In physics, a “disordered system” refers to a physical system whose components — e.g. its atoms — are not organized in any discernible way. Like a drawer full of random socks, a disordered system lacks a well-defined, ordered pattern due to various factors like impurities, defects, or interactions between components.
This randomness makes it difficult to predict the system’s behavior accurately. And given that disordered systems are found in anything from materials science to climate or social networks and beyond, this limitation can be a serious, real-life problem.
Now, a team of scientists led by Lenka Zdeborová at EPFL have developed a novel approach to understanding how things change and evolve in disordered systems, even when they are undergoing rapid changes, like a temperature change. The study was carried out by Freya Behrens at Zdeborová’s lab, and Barbora Hudcová visiting EPFL from the Charles University in Prague.

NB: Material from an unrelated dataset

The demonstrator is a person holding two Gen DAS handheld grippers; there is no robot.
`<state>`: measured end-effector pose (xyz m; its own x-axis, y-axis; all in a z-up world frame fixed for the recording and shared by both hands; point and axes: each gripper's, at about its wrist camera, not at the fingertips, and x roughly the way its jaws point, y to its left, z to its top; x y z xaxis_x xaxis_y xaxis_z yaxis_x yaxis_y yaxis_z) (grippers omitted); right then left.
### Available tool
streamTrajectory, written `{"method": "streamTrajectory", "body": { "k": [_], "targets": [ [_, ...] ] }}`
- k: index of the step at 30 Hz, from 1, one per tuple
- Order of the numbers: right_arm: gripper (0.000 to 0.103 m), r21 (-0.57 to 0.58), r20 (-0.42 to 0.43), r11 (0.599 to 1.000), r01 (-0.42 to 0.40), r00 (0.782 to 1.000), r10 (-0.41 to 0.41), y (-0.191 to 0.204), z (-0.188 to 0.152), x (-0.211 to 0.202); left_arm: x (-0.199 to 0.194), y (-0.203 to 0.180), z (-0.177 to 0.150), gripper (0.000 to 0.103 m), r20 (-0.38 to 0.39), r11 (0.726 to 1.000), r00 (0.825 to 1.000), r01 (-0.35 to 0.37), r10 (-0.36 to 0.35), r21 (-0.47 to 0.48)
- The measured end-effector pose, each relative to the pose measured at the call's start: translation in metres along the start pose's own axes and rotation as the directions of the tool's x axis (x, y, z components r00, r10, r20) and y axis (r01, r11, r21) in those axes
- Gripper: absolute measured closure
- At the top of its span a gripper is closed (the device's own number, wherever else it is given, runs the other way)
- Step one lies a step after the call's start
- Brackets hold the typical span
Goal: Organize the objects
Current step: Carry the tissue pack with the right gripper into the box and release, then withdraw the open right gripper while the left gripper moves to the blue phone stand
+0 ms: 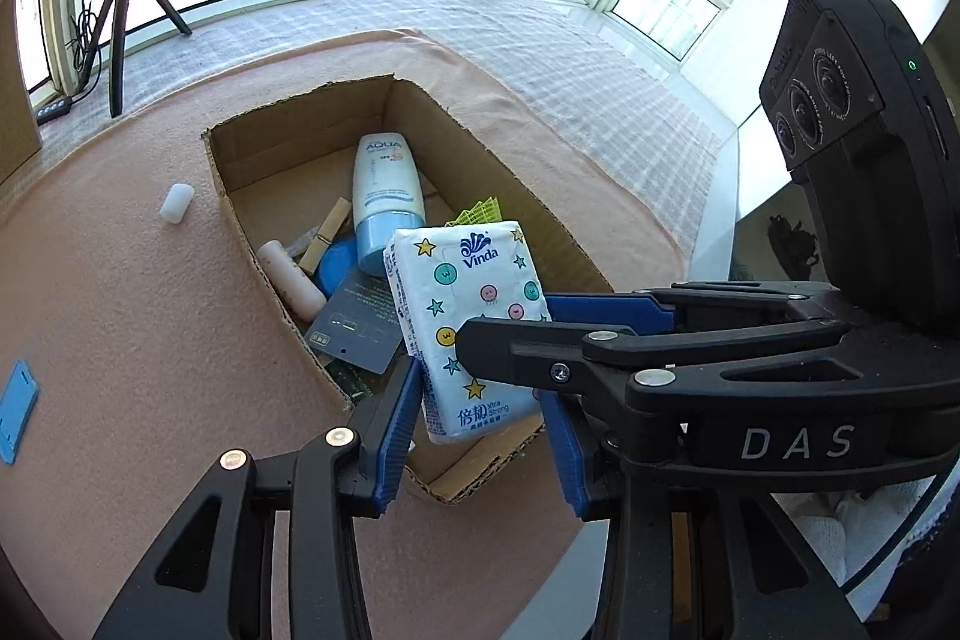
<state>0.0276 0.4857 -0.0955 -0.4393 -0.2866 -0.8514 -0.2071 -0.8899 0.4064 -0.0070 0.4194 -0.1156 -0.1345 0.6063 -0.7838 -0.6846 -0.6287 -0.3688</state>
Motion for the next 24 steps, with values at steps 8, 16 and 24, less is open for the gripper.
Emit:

The approach is called the Backtracking Dynamical Cavity Method (BDCM) and it works by looking first at the end state of the system rather than the beginning; instead of studying the system’s trajectory forward from the start, it traces the steps backward from stable points.
But why “cavity”? The term comes from the “Cavity Method” in statistical physics and refers to isolating a particular component of a complex system to make it easier to study — putting it in a conceptual “hole” or “cavity” while ignoring all the other components.
In a similar way, the BDCM isolates a specific component of the disordered system, but working instead backwards to understand its evolution throughout time. This innovative twist provides valuable insights about the system’s dynamic properties, even when it is far from equilibrium, like how materials cool down or how opinions on a social network evolve, or even how our brains work.
“From our early results, we saw that it can be quite deceiving to only look at the number of attractors of the system,” says Freya Behrens, referring to stable states that a system settles into over time. “Just because there are many attractors of a given type, it does not mean your dynamics end up there. But we really did not expect that taking just a few steps back from the attractor into its basin would reveal so many details about the complete dynamics. It was quite surprising.”
Applying the BDCM to a random arrangement of magnets, the scientists found out what happens to their energy of when they rapidly cool down or what type of patterns they form when they start with different arrangements.
“What I like a lot about this work is that we obtained theoretical answers to basic yet open questions about the dynamics of the Ising model, among the most studied models in statistical physics,” says Lenka Zdeborová. “The method we developed is very versatile, indicating that it will find many applications in studies of the dynamics of complex interacting systems, for which the Ising model is one of the simplest examples. Some application areas I can foresee include social dynamics, learning in neural networks or, for instance, gene regulation. I am looking forward to seeing the follow-up work!”